Jurors have begun deliberating in the trial of Eli Bob Sauni Epiha, who has admitted to the murder of one constable but contends he didn’t attempt to murder another police officer who survived the rampage.
Epiha, 25, has been joined in the dock at the High Court in Auckland by Natalie Jane Bracken, 31, for just over two weeks as witnesses recounted the June 19, 2020 shooting on a West Auckland residential street.
Constable Matthew Hunt died that day, becoming the 33rd New Zealand officer to die in the line of duty. Epiha pleaded guilty to the 28-year-old officer’s murder earlier this month, several days before the trial began. The defendant also pleaded guilty to dangerous driving resulting in the injury of a bystander who was loading his car ahead of a family weekend in Rotorua.
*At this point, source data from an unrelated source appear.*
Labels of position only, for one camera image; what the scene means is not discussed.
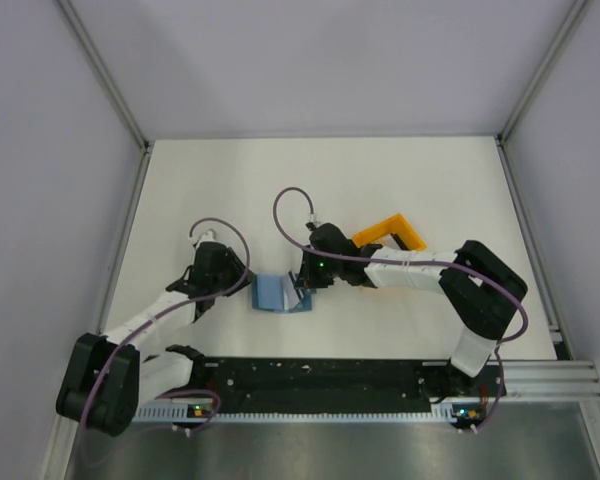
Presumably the purple cable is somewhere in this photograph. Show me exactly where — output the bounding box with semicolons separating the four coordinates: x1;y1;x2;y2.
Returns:
77;218;254;466
273;187;530;434

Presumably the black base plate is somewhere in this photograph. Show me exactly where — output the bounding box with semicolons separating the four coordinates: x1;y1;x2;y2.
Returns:
173;357;506;414

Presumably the white credit card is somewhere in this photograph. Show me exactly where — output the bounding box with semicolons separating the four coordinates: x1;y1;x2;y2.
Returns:
281;271;305;312

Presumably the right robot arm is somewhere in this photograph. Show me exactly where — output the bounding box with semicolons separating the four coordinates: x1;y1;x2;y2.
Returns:
296;222;528;396

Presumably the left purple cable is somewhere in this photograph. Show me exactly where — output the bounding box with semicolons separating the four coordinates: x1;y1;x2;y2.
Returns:
77;218;254;466

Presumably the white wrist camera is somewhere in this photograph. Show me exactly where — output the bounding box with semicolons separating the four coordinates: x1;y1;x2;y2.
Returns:
305;212;323;232
189;229;217;249

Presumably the grey cable duct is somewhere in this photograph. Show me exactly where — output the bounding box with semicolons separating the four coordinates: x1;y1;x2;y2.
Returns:
132;402;457;424

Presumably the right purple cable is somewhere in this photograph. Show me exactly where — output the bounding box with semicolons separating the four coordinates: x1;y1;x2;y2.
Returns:
273;187;530;434

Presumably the aluminium frame rail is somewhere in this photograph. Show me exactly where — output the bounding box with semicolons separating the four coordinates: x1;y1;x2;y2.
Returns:
59;362;600;401

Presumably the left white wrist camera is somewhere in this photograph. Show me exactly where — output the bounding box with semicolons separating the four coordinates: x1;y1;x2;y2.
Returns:
189;229;217;249

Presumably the blue leather card holder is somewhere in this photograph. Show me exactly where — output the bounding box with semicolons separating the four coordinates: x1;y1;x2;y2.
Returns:
251;273;314;314

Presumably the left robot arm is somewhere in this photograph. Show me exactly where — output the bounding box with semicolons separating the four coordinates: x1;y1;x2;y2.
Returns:
55;241;253;437

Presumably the orange plastic card stand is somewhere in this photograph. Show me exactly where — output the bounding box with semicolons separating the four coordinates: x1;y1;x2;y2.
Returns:
352;213;428;296

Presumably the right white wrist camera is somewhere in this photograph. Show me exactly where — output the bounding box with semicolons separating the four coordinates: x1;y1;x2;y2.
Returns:
305;212;323;232

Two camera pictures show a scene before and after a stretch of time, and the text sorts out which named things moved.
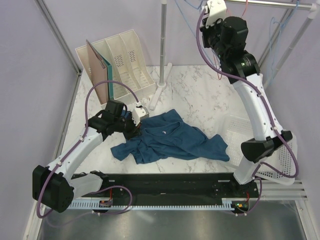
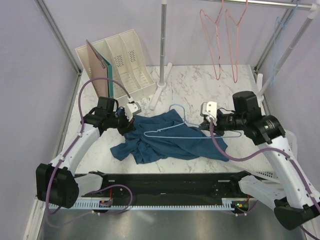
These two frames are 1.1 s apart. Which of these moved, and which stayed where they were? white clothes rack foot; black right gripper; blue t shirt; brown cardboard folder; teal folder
Moved: black right gripper
Stayed: blue t shirt; white clothes rack foot; teal folder; brown cardboard folder
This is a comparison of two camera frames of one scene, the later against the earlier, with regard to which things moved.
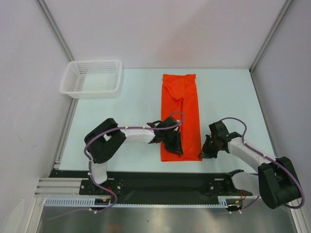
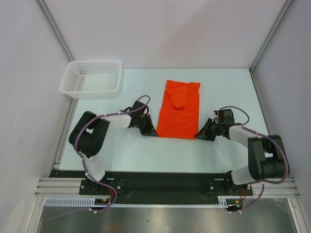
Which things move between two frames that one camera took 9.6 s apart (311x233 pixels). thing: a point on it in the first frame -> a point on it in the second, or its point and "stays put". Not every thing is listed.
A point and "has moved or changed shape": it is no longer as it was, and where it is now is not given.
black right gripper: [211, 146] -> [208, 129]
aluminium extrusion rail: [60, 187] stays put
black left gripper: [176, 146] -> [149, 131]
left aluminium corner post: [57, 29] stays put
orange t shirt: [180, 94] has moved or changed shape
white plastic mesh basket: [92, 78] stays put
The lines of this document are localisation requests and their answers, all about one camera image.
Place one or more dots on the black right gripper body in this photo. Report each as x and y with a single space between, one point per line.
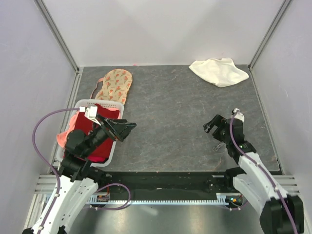
220 134

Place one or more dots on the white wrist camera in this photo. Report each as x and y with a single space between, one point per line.
237 114
90 113

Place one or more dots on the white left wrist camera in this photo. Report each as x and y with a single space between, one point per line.
90 113

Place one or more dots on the white slotted cable duct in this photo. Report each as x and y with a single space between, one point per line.
220 199

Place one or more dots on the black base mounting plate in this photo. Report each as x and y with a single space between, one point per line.
212 182

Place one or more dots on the white plastic basket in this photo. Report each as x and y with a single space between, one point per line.
89 102

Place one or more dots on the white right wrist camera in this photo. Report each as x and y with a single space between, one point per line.
237 114

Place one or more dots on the pink cloth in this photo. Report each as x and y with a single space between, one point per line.
62 137

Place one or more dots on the red cloth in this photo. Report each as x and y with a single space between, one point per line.
103 151

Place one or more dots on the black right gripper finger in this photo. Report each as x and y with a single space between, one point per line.
208 129
216 121

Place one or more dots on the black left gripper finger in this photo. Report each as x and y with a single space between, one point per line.
124 129
113 122

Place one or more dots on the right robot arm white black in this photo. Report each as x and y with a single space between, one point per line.
279 212

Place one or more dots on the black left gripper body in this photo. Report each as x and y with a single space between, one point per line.
109 129

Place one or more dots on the white cloth napkin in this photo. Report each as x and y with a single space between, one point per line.
219 72

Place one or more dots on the floral beige eye mask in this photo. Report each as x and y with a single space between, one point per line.
114 86

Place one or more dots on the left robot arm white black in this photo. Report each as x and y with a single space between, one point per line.
77 179

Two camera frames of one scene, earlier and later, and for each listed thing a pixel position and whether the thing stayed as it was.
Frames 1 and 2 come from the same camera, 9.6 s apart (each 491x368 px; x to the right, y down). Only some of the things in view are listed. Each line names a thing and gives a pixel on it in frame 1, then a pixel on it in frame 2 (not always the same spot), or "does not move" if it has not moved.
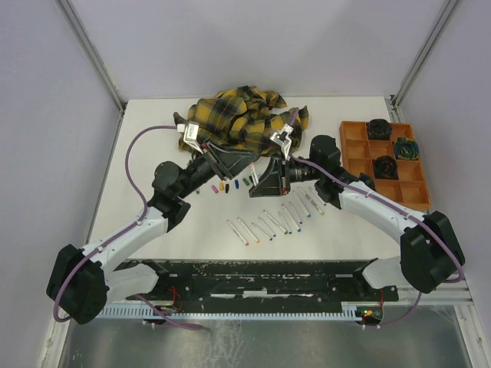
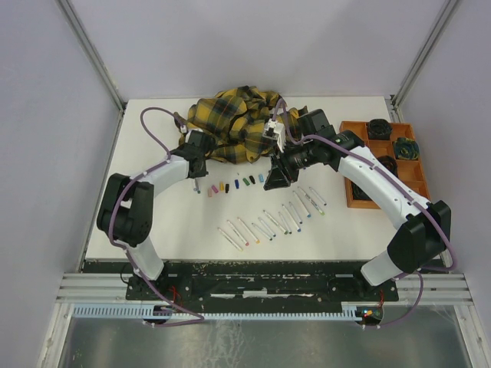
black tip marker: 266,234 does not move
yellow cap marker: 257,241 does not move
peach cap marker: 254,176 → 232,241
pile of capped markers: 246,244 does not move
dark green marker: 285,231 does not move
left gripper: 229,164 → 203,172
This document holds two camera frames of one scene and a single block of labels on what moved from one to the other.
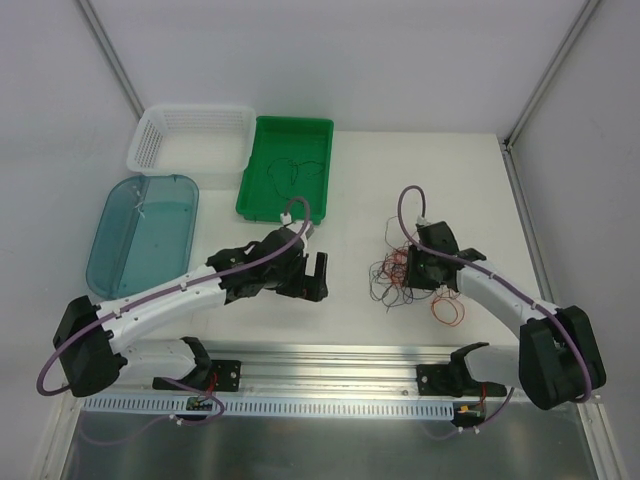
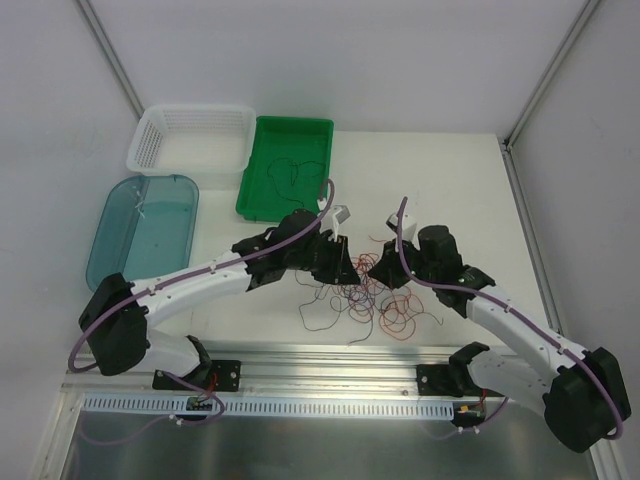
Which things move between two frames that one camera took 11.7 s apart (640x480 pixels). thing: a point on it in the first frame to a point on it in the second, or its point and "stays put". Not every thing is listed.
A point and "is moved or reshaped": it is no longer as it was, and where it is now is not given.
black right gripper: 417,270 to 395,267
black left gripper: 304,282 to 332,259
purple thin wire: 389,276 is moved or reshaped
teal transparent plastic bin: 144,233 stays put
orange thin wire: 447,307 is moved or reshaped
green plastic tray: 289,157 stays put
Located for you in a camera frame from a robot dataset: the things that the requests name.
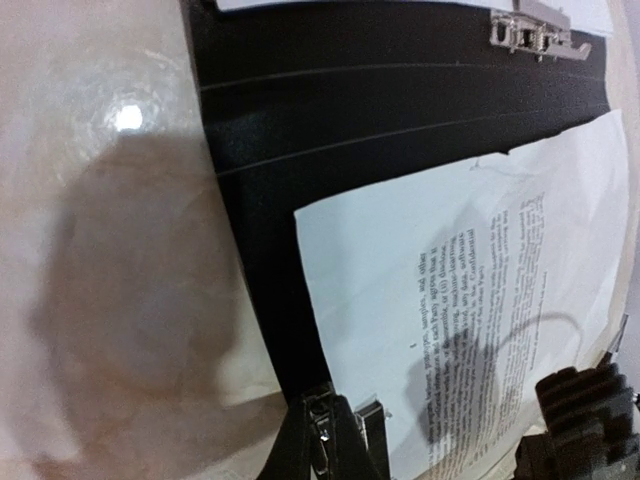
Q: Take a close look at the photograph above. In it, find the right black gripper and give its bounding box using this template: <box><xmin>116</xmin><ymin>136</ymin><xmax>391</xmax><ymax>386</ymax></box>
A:
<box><xmin>514</xmin><ymin>363</ymin><xmax>639</xmax><ymax>480</ymax></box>

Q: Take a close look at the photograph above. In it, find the printed paper stack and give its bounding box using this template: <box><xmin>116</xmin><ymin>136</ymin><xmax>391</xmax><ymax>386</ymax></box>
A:
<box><xmin>295</xmin><ymin>111</ymin><xmax>629</xmax><ymax>479</ymax></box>

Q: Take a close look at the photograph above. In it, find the black file folder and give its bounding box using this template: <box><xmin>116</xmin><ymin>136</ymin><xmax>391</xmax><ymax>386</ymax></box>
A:
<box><xmin>184</xmin><ymin>0</ymin><xmax>614</xmax><ymax>480</ymax></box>

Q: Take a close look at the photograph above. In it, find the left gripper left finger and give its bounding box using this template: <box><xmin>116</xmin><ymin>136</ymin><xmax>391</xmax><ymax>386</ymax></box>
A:
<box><xmin>256</xmin><ymin>392</ymin><xmax>320</xmax><ymax>480</ymax></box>

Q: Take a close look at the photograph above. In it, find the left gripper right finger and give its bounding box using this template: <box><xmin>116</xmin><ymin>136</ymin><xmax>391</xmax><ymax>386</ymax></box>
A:
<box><xmin>328</xmin><ymin>395</ymin><xmax>390</xmax><ymax>479</ymax></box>

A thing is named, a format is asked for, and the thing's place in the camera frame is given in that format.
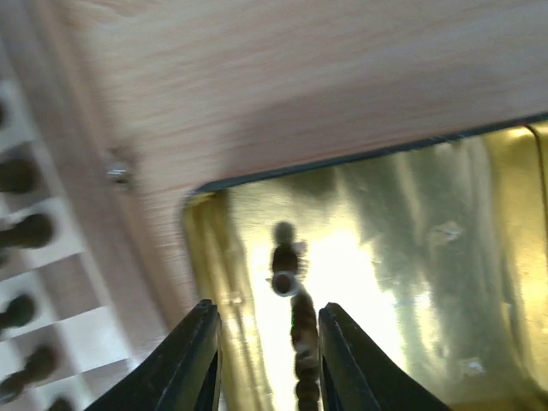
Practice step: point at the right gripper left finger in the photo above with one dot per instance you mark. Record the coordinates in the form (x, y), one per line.
(182, 373)

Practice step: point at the dark chess piece in tin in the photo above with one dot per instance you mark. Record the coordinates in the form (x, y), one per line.
(288, 260)

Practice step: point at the yellow tin with dark pieces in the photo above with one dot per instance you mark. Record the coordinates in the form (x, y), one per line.
(437, 249)

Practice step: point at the wooden chess board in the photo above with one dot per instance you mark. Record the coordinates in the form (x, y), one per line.
(94, 292)

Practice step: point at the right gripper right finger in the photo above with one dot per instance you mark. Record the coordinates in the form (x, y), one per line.
(356, 374)

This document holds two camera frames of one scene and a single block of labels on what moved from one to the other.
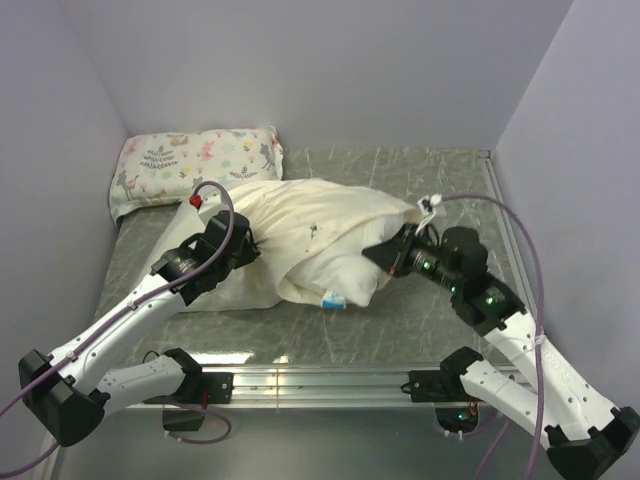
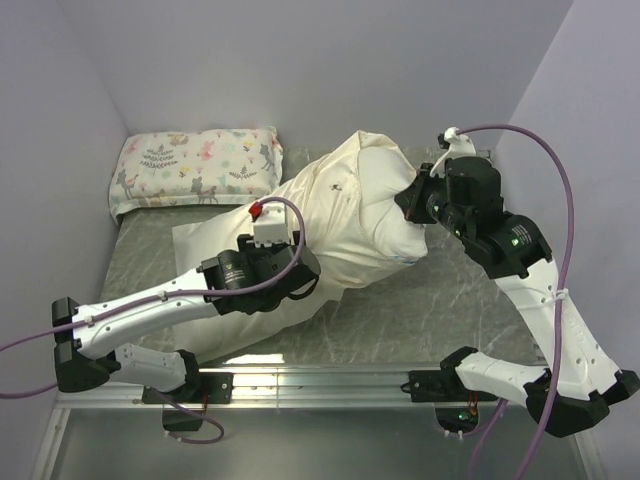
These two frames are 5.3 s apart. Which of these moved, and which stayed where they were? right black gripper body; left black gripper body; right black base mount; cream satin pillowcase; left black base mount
Moved: cream satin pillowcase; left black gripper body; right black gripper body
Stayed: right black base mount; left black base mount
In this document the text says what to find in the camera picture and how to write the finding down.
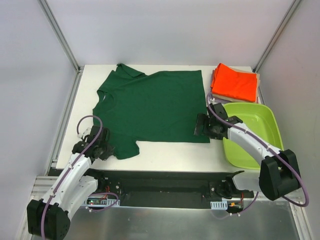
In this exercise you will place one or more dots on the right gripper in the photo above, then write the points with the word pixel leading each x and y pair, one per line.
pixel 200 125

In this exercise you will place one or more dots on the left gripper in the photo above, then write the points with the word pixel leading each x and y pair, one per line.
pixel 107 149

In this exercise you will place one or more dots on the dark green t-shirt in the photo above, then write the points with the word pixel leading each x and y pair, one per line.
pixel 161 107

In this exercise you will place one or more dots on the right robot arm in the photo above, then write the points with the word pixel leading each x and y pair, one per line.
pixel 279 173

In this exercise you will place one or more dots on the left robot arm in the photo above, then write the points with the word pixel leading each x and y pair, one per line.
pixel 50 217

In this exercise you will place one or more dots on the orange folded t-shirt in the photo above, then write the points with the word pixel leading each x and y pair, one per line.
pixel 233 81

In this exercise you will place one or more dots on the lime green plastic tray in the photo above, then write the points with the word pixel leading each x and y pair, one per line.
pixel 259 119

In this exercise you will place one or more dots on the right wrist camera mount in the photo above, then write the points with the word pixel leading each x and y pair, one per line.
pixel 214 101

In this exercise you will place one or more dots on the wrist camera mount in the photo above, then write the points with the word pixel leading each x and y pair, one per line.
pixel 214 101
pixel 82 135

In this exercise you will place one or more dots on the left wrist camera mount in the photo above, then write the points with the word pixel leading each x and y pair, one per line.
pixel 82 135

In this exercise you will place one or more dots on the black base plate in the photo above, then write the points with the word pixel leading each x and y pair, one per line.
pixel 162 189

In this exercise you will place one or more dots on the left white cable duct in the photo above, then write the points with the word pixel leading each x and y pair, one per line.
pixel 99 202

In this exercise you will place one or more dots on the white cable duct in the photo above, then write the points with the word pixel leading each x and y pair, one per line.
pixel 99 202
pixel 219 205

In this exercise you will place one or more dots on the left aluminium frame post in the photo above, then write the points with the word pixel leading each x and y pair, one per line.
pixel 49 14

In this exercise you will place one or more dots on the aluminium frame post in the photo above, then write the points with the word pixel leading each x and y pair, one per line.
pixel 295 4
pixel 49 14

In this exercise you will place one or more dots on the right white cable duct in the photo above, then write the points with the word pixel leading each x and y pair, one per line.
pixel 219 205

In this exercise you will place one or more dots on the right aluminium frame post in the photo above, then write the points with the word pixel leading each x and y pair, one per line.
pixel 295 4

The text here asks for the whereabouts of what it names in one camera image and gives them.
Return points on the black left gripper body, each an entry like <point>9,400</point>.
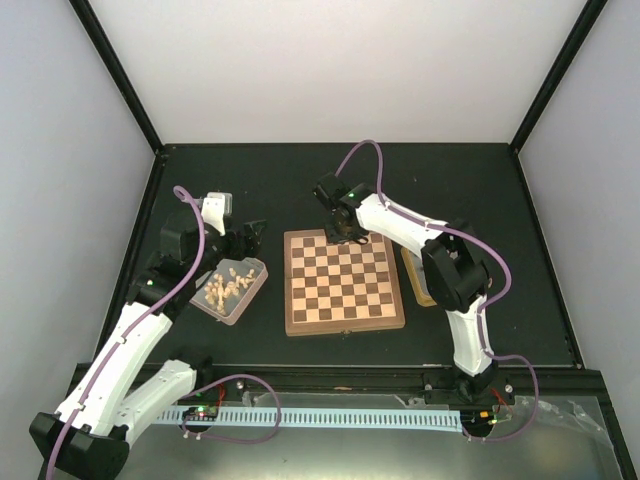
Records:
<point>237,251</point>

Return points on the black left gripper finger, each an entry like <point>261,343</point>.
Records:
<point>255,244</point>
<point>255,227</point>

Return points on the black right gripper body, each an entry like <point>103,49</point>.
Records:
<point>340,234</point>

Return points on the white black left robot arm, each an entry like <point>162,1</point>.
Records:
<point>92,431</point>

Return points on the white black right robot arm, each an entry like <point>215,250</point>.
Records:
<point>455,271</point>

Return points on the light wooden chess pieces pile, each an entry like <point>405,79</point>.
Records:
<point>226,292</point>

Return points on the wooden chess board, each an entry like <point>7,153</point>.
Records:
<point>340,288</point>

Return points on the left circuit board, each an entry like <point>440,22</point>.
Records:
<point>201,413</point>

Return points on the circuit board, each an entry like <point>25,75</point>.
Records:
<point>484,417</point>
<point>201,413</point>

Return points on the right circuit board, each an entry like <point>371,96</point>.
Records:
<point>484,417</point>

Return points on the pink metal tin tray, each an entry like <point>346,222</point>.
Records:
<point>261,277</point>

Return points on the gold metal tin tray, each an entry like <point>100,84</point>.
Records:
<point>415,271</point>

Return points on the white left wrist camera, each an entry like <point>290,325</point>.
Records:
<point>216,210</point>

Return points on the black mounting rail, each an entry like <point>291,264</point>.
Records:
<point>435,381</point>

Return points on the light blue cable duct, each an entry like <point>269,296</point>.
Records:
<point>337,418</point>

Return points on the black frame post left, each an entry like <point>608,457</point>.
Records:
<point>103,46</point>

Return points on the black frame post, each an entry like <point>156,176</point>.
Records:
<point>571,46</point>
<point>103,46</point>

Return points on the black frame post right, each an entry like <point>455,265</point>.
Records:
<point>571,46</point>

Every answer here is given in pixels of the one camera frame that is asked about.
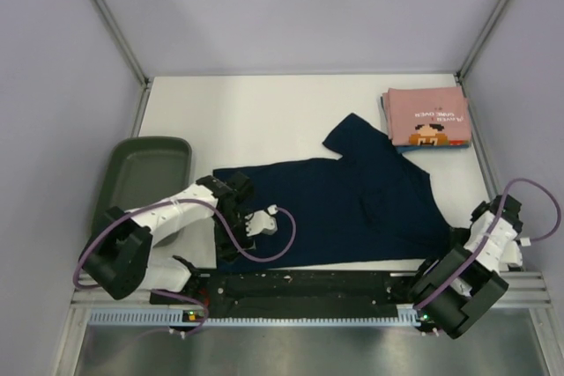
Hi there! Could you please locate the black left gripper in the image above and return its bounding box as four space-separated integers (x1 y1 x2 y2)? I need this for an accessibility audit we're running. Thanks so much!
212 209 256 263

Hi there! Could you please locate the navy blue t-shirt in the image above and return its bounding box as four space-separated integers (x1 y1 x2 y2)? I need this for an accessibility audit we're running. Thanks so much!
216 114 454 272

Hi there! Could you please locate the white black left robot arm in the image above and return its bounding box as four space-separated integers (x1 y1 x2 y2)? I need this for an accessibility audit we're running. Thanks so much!
73 173 254 303

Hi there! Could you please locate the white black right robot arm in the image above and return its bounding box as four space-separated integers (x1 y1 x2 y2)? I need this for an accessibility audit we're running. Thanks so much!
408 195 523 339

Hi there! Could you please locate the dark green plastic bin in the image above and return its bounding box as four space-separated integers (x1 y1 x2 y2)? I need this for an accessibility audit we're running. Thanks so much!
89 136 192 240

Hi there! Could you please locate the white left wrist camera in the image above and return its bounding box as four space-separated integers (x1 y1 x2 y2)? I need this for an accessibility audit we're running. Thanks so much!
245 204 278 238

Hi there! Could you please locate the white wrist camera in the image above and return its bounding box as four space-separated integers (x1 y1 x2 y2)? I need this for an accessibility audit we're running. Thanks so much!
245 204 278 238
501 237 531 269

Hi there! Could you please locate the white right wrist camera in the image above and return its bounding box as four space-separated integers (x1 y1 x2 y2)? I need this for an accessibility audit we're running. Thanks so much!
501 237 531 269

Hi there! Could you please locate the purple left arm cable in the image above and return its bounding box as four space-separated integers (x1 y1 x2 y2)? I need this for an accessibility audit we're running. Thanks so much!
70 199 296 336

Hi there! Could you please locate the aluminium front frame rail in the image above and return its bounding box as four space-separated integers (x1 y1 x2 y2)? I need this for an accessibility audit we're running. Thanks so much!
70 271 552 309

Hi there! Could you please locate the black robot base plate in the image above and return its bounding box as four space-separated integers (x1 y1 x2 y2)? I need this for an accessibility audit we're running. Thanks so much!
180 269 417 319

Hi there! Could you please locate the light blue slotted cable duct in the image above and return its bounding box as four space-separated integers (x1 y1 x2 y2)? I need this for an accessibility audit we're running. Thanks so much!
88 308 434 328

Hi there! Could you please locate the right aluminium frame post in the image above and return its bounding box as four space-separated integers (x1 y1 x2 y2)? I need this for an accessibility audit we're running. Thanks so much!
456 0 513 85

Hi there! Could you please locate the aluminium frame post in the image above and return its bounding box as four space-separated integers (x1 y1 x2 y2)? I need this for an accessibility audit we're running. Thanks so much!
456 0 513 85
90 0 150 88

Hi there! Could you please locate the left aluminium frame post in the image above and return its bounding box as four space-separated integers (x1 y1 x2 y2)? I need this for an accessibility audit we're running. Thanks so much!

But he pleaded not guilty to the attempted murder of Constable David Goldfinch, who was also hit by four bullets from Epiha’s military-style semi-automatic rifle but survived.
It’s not in dispute that Epiha is the person who shot the officers, but jurors will have to decide if he deliberately tried to kill Goldfinch, Justice Geoffrey Venning told jurors as he summed up the case this morning.
For Bracken, who is accused of being an accessory after the fact to wounding with intent to cause grievous bodily harm, jurors must decide if she knew Hunt had been wounded by Epiha, whether she intended to help Epiha escape and “whether there was a reasonable possibility she was acting under compulsion”.
Bracken’s counsel pointed out during the course of the trial that the two didn’t know each other prior to the shooting, shattering the initial narrative that the two were in cahoots like Bonnie and Clyde. Bracken feared for her life and thought she was potentially saving the lives of other police or bystanders by complying with Epiha’s demand for a ride, lawyer Adam Couchman argued during closing arguments last week.
Epiha’s lawyer, Marcus Edgar, argued his client was reckless with the firearm that day but he didn’t intend to kill either officer — instead firing in Goldfinch’s “general direction” in an effort to scare him away.
Crown prosecutors, meanwhile, contend Epiha was trying to kill both officers that day and Bracken went out of her way to help them, not revealing her part in the incident until after her arrest a day later.
If jurors agree that Epiha intended to kill Hunt, “then that is evidence you can take into account” while considering the non-fatal shooting of Goldfinch, Justice Venning instructed jurors, instructing them to “draw inferences from all of the surrounding circumstances” in determining the “mental elements” of the case.
But he also instructed jurors to be wary of prejudice and sympathy for police officers who have been shot in the line of duty.
“Feelings of prejudice and sympathy are of course normal human reactions”, but they must be put aside, Justice Venning said. “As jurors, you must be entirely objective.”
If jurors decide Epiha shouldn’t be found guilty of attempted murder, they can then consider a lesser charge of wounding with reckless disregard.
The judge also referred to Bracken’s interview with police, in which she said, among other things, that she drove Epiha away after realising someone had left keys in a nearby vehicle. Prosecutors argued she was lying about the keys, pointing to testimony from other witnesses and cellphone footage of the two leaving the scene.
If jurors agree with prosecutors she was lying about the keys, they can take that into consideration, Justice Venning said. But it’s also important to note that it doesn’t necessarily mean she’s guilty, he also said, pointing out that embarrassment, mistrust of police and panic are all possibilities of why people sometimes lie to authorities.
“Consider carefully before placing weight on it,” the judge said.
Jurors were initially set to begin deliberating on Friday but the case was postponed over the weekend after one member of the jury called in sick.